PAKISTAN
CAPITAL: Islamabad
MONETARY UNIT: Rupee
REFINING CAPACITY: 137,325 b/cd
OIL PRODUCTION: 56,000 b/d
OIL RESERVES: 208 million bbl
GAS RESERVES: 21 tcf
Pakistan`s government maintained an active licensing program in 1997 and sought foreign sources of natural gas needed to meet rapidly rising demand.
It invited international bids for 23 blocks and awarded a series of contracts during the course of the year for blocks offered in the prior licensing round. The 1994 Petroleum Policy had improved the attraction of work in the country by, among other things, allowing oil prices to reach 100% parity with international levels and gas prices to be 67.5-77.5% of oil equivalency levels, depending on region.
Union Texas Petroleum Holdings Inc., the country`s most active international operator, planned to drill 11 exploratory wells on the Badin Block, where it began its Pakistani exploration in 1977 and had discovered proved and probable reserves totaling 320 million bbl of oil equivalent by the beginning of 1997. Through April 1, 1997, it had made 47 discoveries.
The company suffered tragedy in November 1997 when four American auditors working for it were shot to death in Karachi en route from a hotel to their office. A previously unknown group called the Aimal Secret Action Committee claimed responsibility for the murders of the auditors and their Pakistani driver.
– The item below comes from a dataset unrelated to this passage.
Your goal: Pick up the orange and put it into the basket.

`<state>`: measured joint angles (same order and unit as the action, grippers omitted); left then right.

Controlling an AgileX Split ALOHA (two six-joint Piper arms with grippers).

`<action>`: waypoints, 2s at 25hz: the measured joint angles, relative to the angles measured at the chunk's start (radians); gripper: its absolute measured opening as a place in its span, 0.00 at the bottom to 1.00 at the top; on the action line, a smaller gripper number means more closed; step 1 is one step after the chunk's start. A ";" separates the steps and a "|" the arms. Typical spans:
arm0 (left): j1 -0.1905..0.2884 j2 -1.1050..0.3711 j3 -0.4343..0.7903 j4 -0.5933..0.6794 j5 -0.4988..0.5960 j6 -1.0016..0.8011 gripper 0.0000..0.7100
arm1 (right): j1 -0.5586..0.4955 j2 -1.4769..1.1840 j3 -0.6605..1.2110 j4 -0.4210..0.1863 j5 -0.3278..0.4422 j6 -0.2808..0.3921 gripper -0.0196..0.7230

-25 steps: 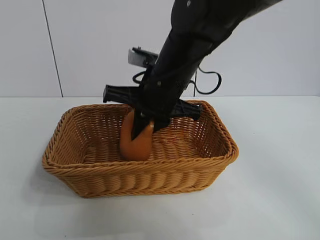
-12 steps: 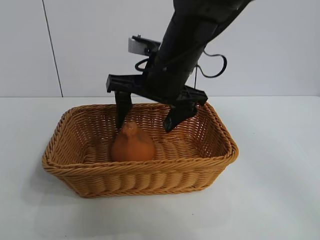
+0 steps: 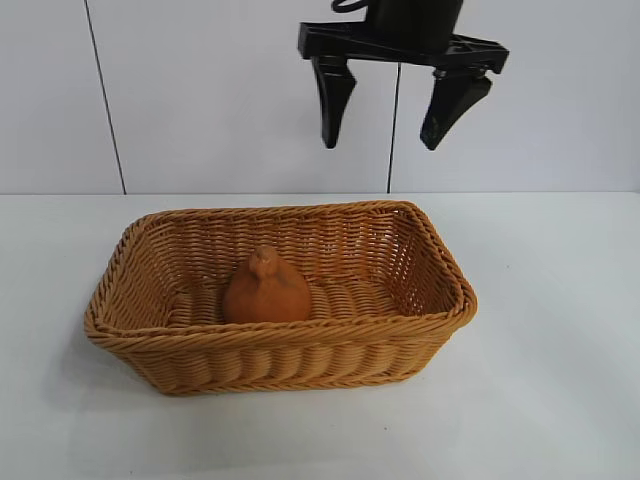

The group claiming responsibility said it was retaliating for the conviction in a U.S. court of Mir Aimal Kasi for the 1993 murders of two Central Intelligence Agency employees outside the agency`s Virginia headquarters.
The group threatened further acts of retaliation if Kasi received the death sentence, as recommended by the jury that convicted him. In January 1998, the Virginia court judge presiding in the case sentenced Kasi to death.
Import study
The government commissioned Beicip Franlab of France to study medium and long term prospects for Pakistani imports of natural gas.
The likely sources of foreign supply were Iran, Qatar, and Turkmenistan. The government had signed memoranda of understanding with governments of all three countries for import of a total of at least 1.6 bcfd of gas. It also was considering imports of LNG.
Unocal Corp., Delta Oil Co. of Saudi Arabia, and the governments of Pakistan and Turkmenistan signed a framework agreement for construction of a $1-1.9 billion gas pipeline based on gas from Turkmenistan`s Dauletabad field.
The group later expanded to include Indonesia Petroleum and Itochu Oil Exploration Co. Ltd. of Japan, Hyundai Engineering & Construction Co. Ltd. of South Korea, and Crescent Group of Pakistan. Russia`s Gazprom considered taking an interest in the group, known as Central Asia Gas Pipeline Ltd. (CentGas).
The 2 bcfd, 48 in. pipeline would cover 790 miles from Dauletabad field to Multan, Pakistan. It would transit Afghanistan, where a civil war was under way and a strict Islamic party called Taliban was in control of the government. Unocal, a subsidiary of which was to serve as development manager, said construction would not begin until Afghan politics stabilized.
A 400 mile extension of the CentGas pipeline to India, adding $600 million to the cost, was under consideration.
Processing plans
In other activity, Super Petroleum Co. of Pakistan sought to buy 150 acres from Port Qasim Authority of Karachi for a 135,000 b/d refinery. Supaveri Finance Holding Co., SPC`s parent, planned to import 130,000 b/d of crude and export the products.
In a joint venture with an investment arm of Abu Dhabi National Oil Co. (Adnoc), the government planned to build a 100,000 b/d refinery 900 km north of Karachi to produce kerosine and other products from crude from the emirate.